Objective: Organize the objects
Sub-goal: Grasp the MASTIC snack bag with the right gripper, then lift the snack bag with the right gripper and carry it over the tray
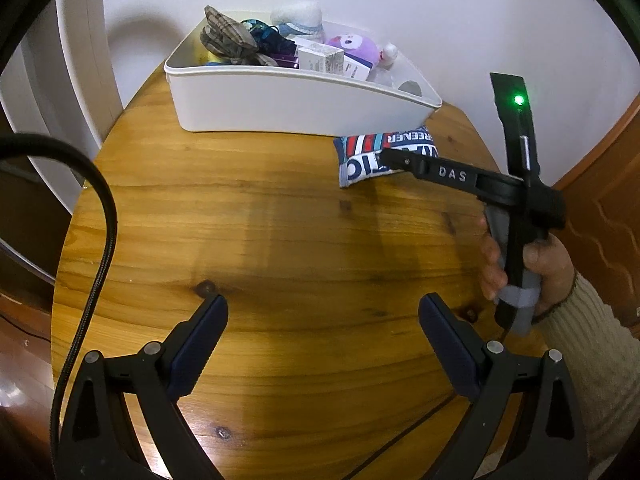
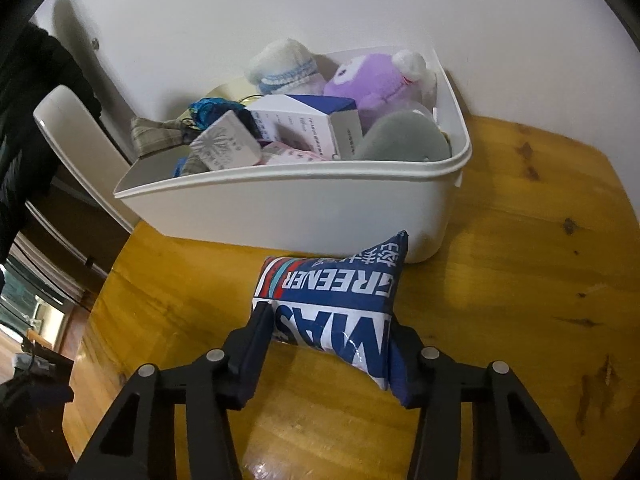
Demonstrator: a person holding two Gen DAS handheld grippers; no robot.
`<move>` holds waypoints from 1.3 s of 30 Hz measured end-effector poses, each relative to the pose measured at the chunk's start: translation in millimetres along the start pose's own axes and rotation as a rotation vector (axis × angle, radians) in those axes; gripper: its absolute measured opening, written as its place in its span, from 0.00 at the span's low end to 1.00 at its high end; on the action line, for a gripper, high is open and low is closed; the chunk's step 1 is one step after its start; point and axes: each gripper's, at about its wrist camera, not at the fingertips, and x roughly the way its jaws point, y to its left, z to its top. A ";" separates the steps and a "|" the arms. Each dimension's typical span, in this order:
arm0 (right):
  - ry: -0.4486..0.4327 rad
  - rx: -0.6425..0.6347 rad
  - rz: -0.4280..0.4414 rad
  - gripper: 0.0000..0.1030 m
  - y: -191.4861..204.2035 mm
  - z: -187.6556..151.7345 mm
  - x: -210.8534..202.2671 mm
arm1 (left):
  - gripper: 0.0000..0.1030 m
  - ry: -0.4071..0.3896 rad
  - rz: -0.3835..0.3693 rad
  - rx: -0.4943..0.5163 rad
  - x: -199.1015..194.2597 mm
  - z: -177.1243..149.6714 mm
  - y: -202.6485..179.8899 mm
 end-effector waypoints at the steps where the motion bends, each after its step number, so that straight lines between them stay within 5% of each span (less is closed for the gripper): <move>1: -0.003 -0.003 -0.005 0.48 1.4 -0.1 -2.6 | 0.94 -0.003 0.000 0.000 -1.0 -0.1 0.0; 26: -0.115 0.056 -0.028 0.46 49.6 -33.0 -127.2 | 0.94 -0.107 0.046 0.083 -52.5 -5.6 -21.6; 39: -0.242 -0.043 -0.153 0.45 80.2 30.9 -185.6 | 0.94 -0.189 0.063 0.103 -74.0 -3.9 -11.7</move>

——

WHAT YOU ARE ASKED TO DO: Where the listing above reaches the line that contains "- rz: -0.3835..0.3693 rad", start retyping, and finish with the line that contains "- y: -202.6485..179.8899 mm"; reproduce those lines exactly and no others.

REPLY:
  - rz: -0.3835..0.3693 rad
  - rx: -0.4943..0.5163 rad
  - x: -199.1015..194.2597 mm
  - z: -177.1243..149.6714 mm
  - y: -202.6485..179.8899 mm

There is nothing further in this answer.